Step 3: Designing a Schematic, Layout and Constructing a PCB.
For simplicity, I have traditionally used PCB Express free software for layouts of PCB’s. I find this software has a short learning curve. I usually skip producing a schematic in favour of going straight to the layout. I would not recommend this. I created a schematic first this time which proved very useful in troubleshooting the problems I encountered. The next step was to produce a layout. The layout was printed using a laser printer and transferred to a copper clad PCB. There are many online tutorials on this step so I wont go into my method. Let me just say it took me half a dozen attempts to get a circuit board transfer that worked.
The component holes were drilled using a dremel style tool and all the components were easily solder on the board. I cut out a foam backing to be added under the pcb. This will prevent the solder points from shorting out on the metal frame of the fan.
At this point let me say that I did make a mistake on the schematic and layout. I forgot to learn my lesson which I seem to repeatedly make. Pin 2 of the Picaxe microcontroller must not be left floating or the software will not run properly. I left Pin 2 floating. The picture of the transfer on the PCB has the error however the the schematic picture and layout picture have been corrected. I had to wire a small jumper on the bottom of my PCB to ground out Pin 2, so don’t make this mistake!
Step 4: Choosing a Fan and Temperature Sensor (thermistor)
I used a blower type fan. I was able to generate performance specs of the fan. In the excel file picture I measured and plotted the current requirements and flow output in liters per minute versus the input voltage. I have access to equipment that can measure flow accurately and I used a digital multimeter to get the current.

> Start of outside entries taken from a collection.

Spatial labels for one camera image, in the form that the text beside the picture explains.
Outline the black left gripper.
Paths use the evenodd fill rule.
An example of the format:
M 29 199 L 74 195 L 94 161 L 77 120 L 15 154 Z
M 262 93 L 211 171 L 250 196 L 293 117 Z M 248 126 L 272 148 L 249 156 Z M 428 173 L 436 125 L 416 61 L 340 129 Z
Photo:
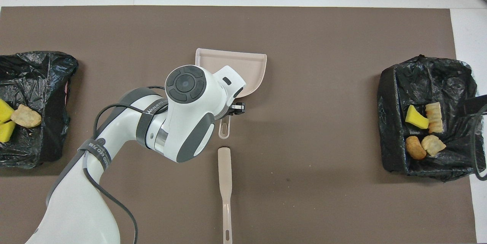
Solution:
M 245 108 L 246 108 L 245 102 L 235 102 L 227 108 L 227 111 L 225 112 L 224 116 L 226 117 L 226 116 L 243 114 L 245 113 Z

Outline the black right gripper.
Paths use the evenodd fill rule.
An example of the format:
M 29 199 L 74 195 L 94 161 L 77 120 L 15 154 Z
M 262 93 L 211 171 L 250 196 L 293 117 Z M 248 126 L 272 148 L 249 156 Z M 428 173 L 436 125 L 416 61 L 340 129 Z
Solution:
M 475 115 L 480 112 L 480 110 L 487 103 L 487 95 L 472 97 L 464 100 L 463 105 L 461 105 L 461 115 Z

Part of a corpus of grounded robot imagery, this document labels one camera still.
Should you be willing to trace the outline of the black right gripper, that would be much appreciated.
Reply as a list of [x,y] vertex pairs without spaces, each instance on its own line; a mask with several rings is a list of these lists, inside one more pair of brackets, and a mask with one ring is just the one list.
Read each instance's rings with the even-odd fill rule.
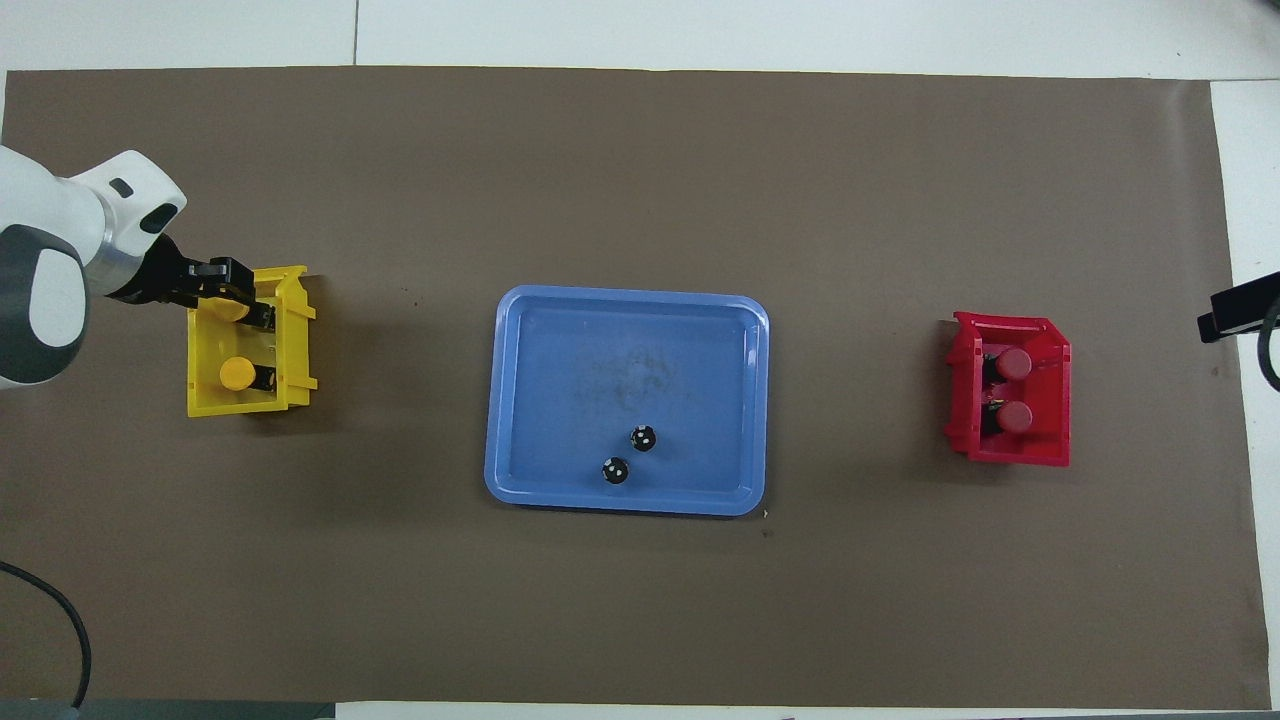
[[1216,343],[1244,332],[1257,332],[1279,296],[1279,272],[1240,284],[1240,320],[1236,320],[1236,288],[1210,296],[1210,311],[1198,316],[1201,343]]

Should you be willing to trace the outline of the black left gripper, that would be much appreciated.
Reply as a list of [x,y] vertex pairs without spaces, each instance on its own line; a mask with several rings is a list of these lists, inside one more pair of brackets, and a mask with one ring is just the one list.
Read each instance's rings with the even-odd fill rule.
[[168,234],[155,240],[137,272],[108,297],[129,305],[175,304],[182,307],[197,307],[201,297],[255,301],[242,307],[244,313],[236,323],[268,333],[276,331],[276,309],[256,301],[255,274],[250,268],[234,258],[196,261]]

I also had little information on the thermistor so I measured its response with respect to temperature and resistance and plotted it in an excel graph. This allowed me to plot a line of best fit and generate an equation for that line. Now I can estimate fairly accurately the thermistors resistance at a specific temperature. I wrote a function in excel to do that. Using this value I can mathematically calculate an ADC value to add into my software program. Hope I didn’t loose you with that poor explanation. Initially, I used a set point of 108F to turn on the fan and 80F to turn it off. I felt that this was still too hot of a temperature so I later changed this to 90F for on and 80F for off by reprogramming the Picaxe. This kept the cubby compartment cool however the fan operated more frequently.